VyOS HTTP API becomes unresponsive (504 Gateway Timeout) during concurrent requests – need multi-threaded/concurrency support

Version: VyOS 1.5 Circinus (2025.11 – build Tue 11 Nov 2025)

Issue Summary When multiple configuration requests (POST to /configure, /config-file, /commit, etc.) are sent simultaneously, the API server becomes blocked and nginx returns HTTP 504 Gateway Timeout. Read-only op-mode calls work fine in parallel, but any request that touches the configuration session locks the entire API process.

Example error (from creating a user in parallel with other ops):

text

client error: unable to create '[system login user vyosadmin]', got error: http error [504 Gateway Time-out]: <html>
<head><title>504 Gateway Time-out</title></head>
<body>
<center><h1>504 Gateway Time-out</h1></center>
<hr><center>nginx/1.22.1</center>
</body>
</html>

Root Cause (observed) The vyos-http-api-server (Flask + uWSGI) handles configuration endpoints in a blocking/single-threaded manner. Each request acquires a global lock on the running config (vyos.config), so only one configuration operation can run at a time. Concurrent requests queue behind nginx and eventually time out.

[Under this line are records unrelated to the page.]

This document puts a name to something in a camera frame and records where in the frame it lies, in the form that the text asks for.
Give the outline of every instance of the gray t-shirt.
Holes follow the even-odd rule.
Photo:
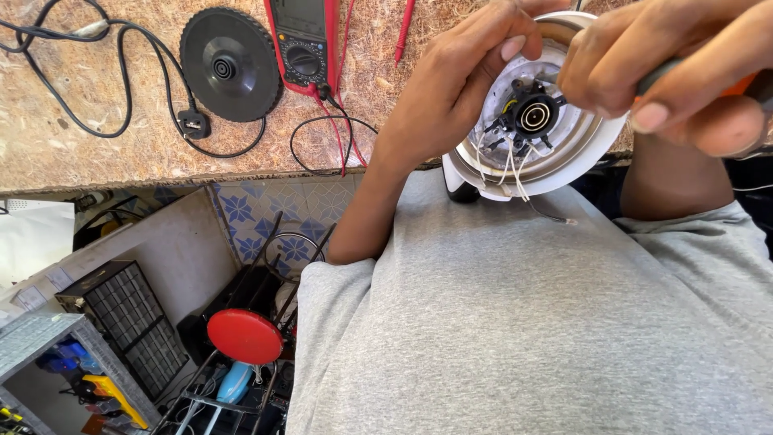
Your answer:
[[[773,263],[741,206],[533,200],[578,225],[416,172],[378,261],[309,265],[287,433],[773,433]]]

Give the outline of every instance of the fingernail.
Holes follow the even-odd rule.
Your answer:
[[[605,119],[612,119],[612,115],[603,107],[596,106],[596,114]]]
[[[502,60],[509,62],[513,57],[518,54],[523,48],[523,44],[526,43],[526,37],[514,36],[505,41],[505,45],[502,46]]]
[[[669,108],[660,103],[648,103],[631,117],[631,127],[639,133],[652,133],[669,117]]]

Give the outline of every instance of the red stool seat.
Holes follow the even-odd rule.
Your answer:
[[[218,351],[247,364],[275,361],[284,343],[271,322],[258,313],[240,308],[215,313],[206,325],[206,332]]]

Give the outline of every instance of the tiled wall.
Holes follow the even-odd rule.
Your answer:
[[[327,228],[337,222],[354,196],[362,175],[250,180],[214,184],[234,247],[243,262],[255,260],[271,233],[277,212],[284,213],[279,232],[301,233],[319,242]],[[308,264],[314,247],[302,238],[279,238],[267,248],[272,260],[281,253],[278,268],[294,275]]]

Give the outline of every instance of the sleeve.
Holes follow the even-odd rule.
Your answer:
[[[615,223],[726,322],[773,334],[773,262],[765,233],[738,202],[671,221]]]
[[[368,297],[375,266],[375,260],[366,259],[350,265],[315,262],[303,269],[298,287],[295,379],[288,422],[304,426],[311,421],[328,364]],[[290,430],[288,424],[288,433],[307,432]]]

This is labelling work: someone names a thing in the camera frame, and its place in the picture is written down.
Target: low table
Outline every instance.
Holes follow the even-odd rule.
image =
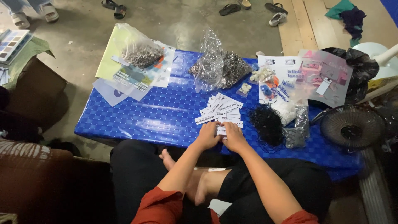
[[[242,83],[248,80],[249,76],[246,76],[230,89],[196,93],[194,79],[188,73],[188,69],[200,56],[201,53],[198,52],[176,50],[177,58],[172,65],[169,86],[152,87],[140,102],[128,97],[111,107],[98,91],[93,89],[76,124],[75,134],[93,139],[137,139],[162,145],[188,147],[196,139],[201,128],[201,125],[196,125],[194,121],[200,116],[199,110],[207,106],[211,95],[221,92],[244,103],[240,110],[241,120],[244,121],[242,131],[248,143],[262,158],[297,158],[311,161],[324,166],[334,181],[355,175],[362,167],[359,153],[348,155],[341,152],[337,146],[326,142],[318,125],[310,128],[310,137],[306,139],[304,148],[287,149],[281,146],[281,150],[275,153],[265,152],[259,145],[258,134],[247,116],[248,111],[258,104],[258,88],[252,88],[247,98],[236,94]],[[244,61],[253,64],[257,59]],[[310,119],[321,111],[310,106]],[[222,154],[231,153],[225,146],[218,147]]]

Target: jeans
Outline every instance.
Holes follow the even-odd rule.
[[[22,12],[23,7],[32,7],[38,14],[40,13],[40,6],[50,3],[52,0],[0,0],[0,3],[5,5],[10,15]]]
[[[129,224],[139,208],[141,198],[152,190],[167,174],[156,148],[146,142],[125,140],[112,149],[116,211],[119,224]],[[320,166],[299,159],[264,160],[284,180],[293,195],[307,212],[324,220],[332,200],[332,182]],[[232,205],[220,216],[222,224],[274,223],[265,210],[256,186],[243,160],[229,167],[218,199]],[[211,223],[210,211],[183,199],[183,214],[179,223]]]

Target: person
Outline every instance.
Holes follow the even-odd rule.
[[[217,125],[227,139],[214,136]],[[224,171],[194,170],[199,155],[221,141],[242,160]],[[125,140],[111,151],[120,224],[315,224],[332,199],[332,182],[320,166],[299,159],[262,159],[231,122],[203,124],[175,162],[156,147]],[[218,217],[207,208],[217,198],[232,204]]]
[[[8,8],[13,23],[18,29],[28,29],[30,23],[26,14],[22,11],[24,7],[32,7],[38,14],[43,12],[47,22],[55,22],[59,15],[51,0],[0,0],[0,3]]]

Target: red sleeve
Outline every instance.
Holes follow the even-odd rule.
[[[281,224],[318,224],[318,218],[305,210],[301,210],[289,216]]]
[[[182,193],[155,187],[141,199],[131,224],[175,224],[182,214]]]

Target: black plastic bag
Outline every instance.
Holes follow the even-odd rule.
[[[376,77],[379,66],[376,60],[370,59],[368,54],[349,48],[329,47],[322,49],[340,58],[345,59],[347,65],[353,68],[351,79],[345,95],[345,104],[355,104],[363,100],[367,94],[369,80]]]

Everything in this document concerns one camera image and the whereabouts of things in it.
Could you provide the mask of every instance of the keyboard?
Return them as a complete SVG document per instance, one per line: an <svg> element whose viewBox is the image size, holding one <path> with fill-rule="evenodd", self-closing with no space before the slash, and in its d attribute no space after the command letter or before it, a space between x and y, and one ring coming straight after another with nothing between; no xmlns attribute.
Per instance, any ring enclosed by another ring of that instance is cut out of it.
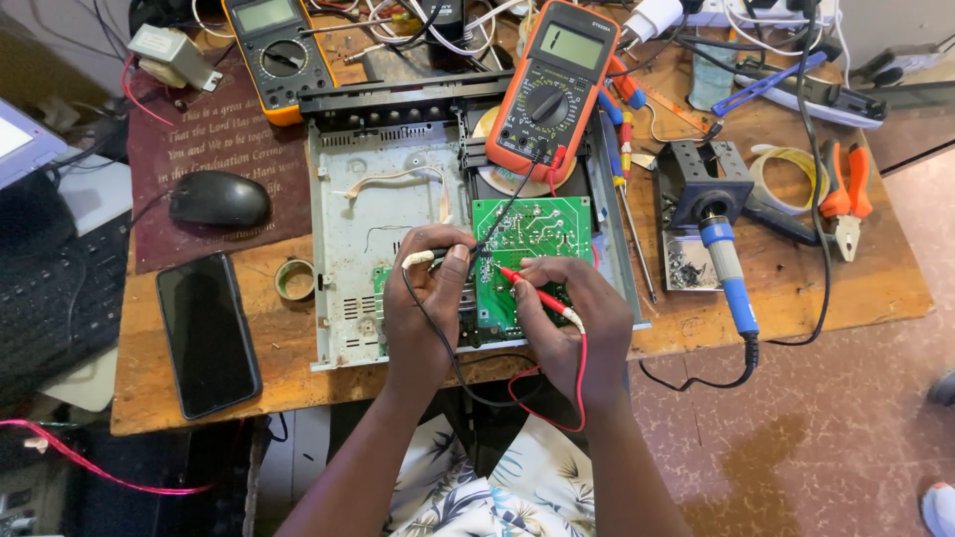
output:
<svg viewBox="0 0 955 537"><path fill-rule="evenodd" d="M0 259L0 406L116 344L131 212L49 252Z"/></svg>

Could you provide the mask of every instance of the mouse pad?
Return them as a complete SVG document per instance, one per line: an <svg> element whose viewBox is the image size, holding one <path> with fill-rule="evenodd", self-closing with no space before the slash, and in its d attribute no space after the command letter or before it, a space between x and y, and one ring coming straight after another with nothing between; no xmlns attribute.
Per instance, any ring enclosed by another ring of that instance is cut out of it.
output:
<svg viewBox="0 0 955 537"><path fill-rule="evenodd" d="M210 53L215 61L218 51ZM252 229L222 229L169 220L169 196L153 203L135 227L136 273L177 265L220 250L256 247L311 233L306 129L276 127L265 119L238 50L216 66L215 92L159 87L137 71L130 89L165 125L142 110L130 113L129 154L133 214L196 170L232 172L268 191L272 214ZM185 104L177 109L176 101Z"/></svg>

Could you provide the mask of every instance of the smartphone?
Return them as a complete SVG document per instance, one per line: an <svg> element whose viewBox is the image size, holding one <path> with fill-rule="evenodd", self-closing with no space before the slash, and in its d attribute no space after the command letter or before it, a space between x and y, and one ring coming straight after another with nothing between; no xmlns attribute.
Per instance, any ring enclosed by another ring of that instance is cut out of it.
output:
<svg viewBox="0 0 955 537"><path fill-rule="evenodd" d="M156 275L180 408L195 419L255 397L262 379L232 262L224 253Z"/></svg>

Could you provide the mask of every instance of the computer mouse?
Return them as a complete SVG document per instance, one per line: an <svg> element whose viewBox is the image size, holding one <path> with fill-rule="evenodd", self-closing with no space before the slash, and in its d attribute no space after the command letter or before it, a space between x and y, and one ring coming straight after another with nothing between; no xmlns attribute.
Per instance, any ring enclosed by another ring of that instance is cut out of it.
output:
<svg viewBox="0 0 955 537"><path fill-rule="evenodd" d="M218 170L183 175L170 198L169 218L208 226L254 227L271 208L262 185Z"/></svg>

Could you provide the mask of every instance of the person's left hand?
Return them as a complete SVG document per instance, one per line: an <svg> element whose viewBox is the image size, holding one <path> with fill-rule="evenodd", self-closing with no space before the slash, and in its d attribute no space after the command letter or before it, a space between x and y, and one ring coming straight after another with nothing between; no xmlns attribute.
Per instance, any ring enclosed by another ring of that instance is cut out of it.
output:
<svg viewBox="0 0 955 537"><path fill-rule="evenodd" d="M451 366L435 328L408 294L401 276L401 263L412 253L451 248L434 268L430 263L408 267L408 281L454 349L457 347L457 308L468 278L468 251L476 243L470 233L440 225L416 227L401 242L385 282L385 335L390 354L386 387L410 397L425 397L427 403Z"/></svg>

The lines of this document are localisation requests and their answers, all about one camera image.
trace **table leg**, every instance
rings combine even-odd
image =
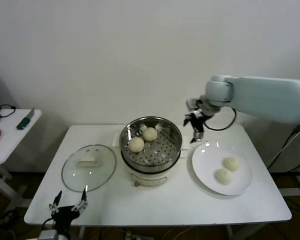
[[[266,225],[266,223],[248,224],[248,225],[244,226],[243,228],[241,228],[238,232],[236,232],[233,235],[233,237],[231,237],[230,239],[231,240],[245,240],[249,236],[254,234],[255,232],[262,229],[265,225]]]
[[[5,177],[5,179],[11,180],[12,179],[12,175],[8,172],[8,170],[0,165],[0,174]]]
[[[3,166],[0,166],[0,174],[2,175],[2,180],[5,181],[7,179],[11,180],[12,179],[12,176],[11,174],[3,167]]]
[[[19,187],[18,191],[14,191],[8,184],[5,183],[3,179],[0,178],[0,193],[5,195],[10,199],[10,204],[8,205],[6,211],[12,210],[16,207],[27,208],[31,203],[31,199],[24,199],[22,195],[26,191],[27,186],[22,185]]]
[[[300,187],[293,187],[293,188],[279,188],[280,193],[284,197],[290,196],[300,196]]]
[[[85,230],[86,230],[85,226],[80,227],[79,240],[84,239]]]

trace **dough ball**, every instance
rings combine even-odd
[[[223,160],[223,164],[227,169],[229,169],[232,172],[237,171],[239,168],[241,168],[240,161],[237,158],[232,156],[226,157]]]
[[[228,185],[234,179],[233,173],[226,168],[219,169],[216,171],[215,175],[219,182],[224,185]]]
[[[143,137],[146,141],[154,141],[158,137],[157,130],[155,130],[153,127],[147,127],[143,132]]]
[[[142,138],[140,138],[140,137],[132,138],[128,145],[131,152],[134,152],[134,153],[138,153],[138,152],[142,151],[142,149],[144,149],[144,146],[145,146],[145,143],[142,140]]]

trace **perforated steamer tray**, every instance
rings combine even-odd
[[[154,141],[145,141],[143,132],[146,128],[156,129],[158,136]],[[129,142],[133,137],[144,140],[144,148],[138,153],[130,151]],[[129,123],[120,135],[120,148],[125,162],[141,173],[155,174],[173,166],[179,158],[182,136],[178,127],[171,121],[147,116]]]

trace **small white table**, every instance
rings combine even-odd
[[[11,111],[11,109],[2,109],[0,114],[5,116],[6,114],[11,113]],[[16,109],[15,113],[12,115],[0,119],[0,165],[8,159],[10,154],[15,150],[41,116],[41,111],[36,109],[29,125],[23,130],[18,130],[16,126],[29,112],[29,109]],[[28,207],[31,199],[22,198],[27,186],[22,185],[17,191],[14,191],[5,183],[5,180],[11,180],[12,176],[3,166],[0,166],[0,174],[3,176],[0,178],[0,192],[10,199],[10,204],[6,210],[11,210],[15,207]]]
[[[178,125],[182,136],[192,136],[190,127]],[[65,187],[62,167],[78,149],[94,144],[110,147],[117,158],[113,176],[102,187],[87,193],[88,207],[72,222],[73,226],[190,226],[233,225],[287,221],[292,215],[267,168],[242,126],[225,131],[209,131],[205,141],[229,143],[238,148],[253,171],[250,187],[241,195],[225,196],[204,186],[191,171],[191,145],[186,158],[178,160],[166,183],[157,187],[135,187],[125,168],[114,136],[124,125],[74,125],[70,127],[51,162],[24,221],[41,225],[51,217],[48,205],[60,190],[59,207],[74,205],[81,193]],[[249,225],[233,239],[244,239],[262,225]]]

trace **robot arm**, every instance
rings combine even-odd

Impact This severely limits automation tools that run in parallel by default:

  • Ansible (multiple plays/tasks)
  • Terraform (parallel resource creation)
  • Custom scripts / orchestration

Related fixed issue T6069 fixed segfaults/crashes under concurrent load, but the intentional blocking/locking behavior remains unchanged.

Feature Request Make the HTTP API properly support concurrent configuration requests without 504 timeouts. Possible approaches:

  1. Run the API with multiple worker processes/threads (e.g., uWSGI --threads/–processes, Gunicorn workers).
  2. Implement fine-grained locking (only lock during actual commit/save, allow parallel session setup).
  3. Add a queuing mechanism or async handling for configuration sessions.
  4. Provide official support for running multiple API workers behind a load balancer (with shared config lock).

This is a frequently requested capability for scalable/automated deployments.

Thank you!